Student organisation in East Pakistan

Sarbadaliya Chhatra Sangram Parishad (সর্বদলীয় ছাত্র সংগ্রাম পরিষদ) was a student organisation which played a pivotal role in the political history of Bangladesh, then known as East Pakistan. Formed amidst the backdrop of civil unrest and political dissatisfaction, this student-led organization became the voice of a burgeoning movement demanding greater autonomy for East Pakistan. Their activism was instrumental in the mass uprising of 1969, which not only challenged the military regime of Ayub Khan but also ignited the call for democracy. The efforts of these students were a significant precursor to the eventual independence of Bangladesh, highlighting the power of collective action and the impact of youth in shaping the course of a nation's history.

==History==
Sarbadaliya Chhatra Sangram Parishad was formed on 4 January 1969. It was formed through the joining of the East Pakistan Student Union (Matia), East Pakistan Chhatra League, East Pakistan Student Union (Menon), and student leaders of Dhaka University Student Union. The Parishad created an Eleven Points Programme that was based on the 1965 Six Point program of Sheikh Mujibur Rahman and the Awami League. The Parishad was based in the University of Dhaka and it became the principal political entity of East Pakistan. The Parishad spread to different universities in East Pakistan. The Parishad called a meeting on 17 January despite the Police placing section 144. The police and students clashed in the streets which injured many students and an EPR bus was burned down.

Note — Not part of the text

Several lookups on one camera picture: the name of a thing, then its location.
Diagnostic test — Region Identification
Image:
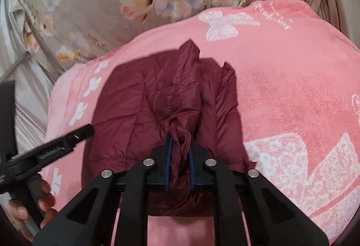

The Parishad called a strike on 20 January throughout the province. Amanullah Asaduzzaman, a student, was killed by police firing in the strike. The Parishad in response called strikes and processions from 21 to 24 January. On 24 January, clashes took place throughout the province between strikers and police personal. Two protesters were killed in Mymensingh due to police action. Many were injured throughout the province. Matiur Rahman Mallik, a class nine student of Nabakumar Institution, and Rustam Ali were killed in Dhaka. 61 activists were killed in the protests. The student league formed Kendriya Chhatra Sangram Parishad on 12 January 1970 thus ending Sarbadaliya Chhatra Sangram Parishad. Its protest stopped the Agartala conspiracy trial and forced the Pakistan government to release Sheikh Mujibur Rahman.

==Legacy==
The movement laid down the foundation for Awami League to win the 1970 Pakistani general election and the start of Bangladesh War of Independence.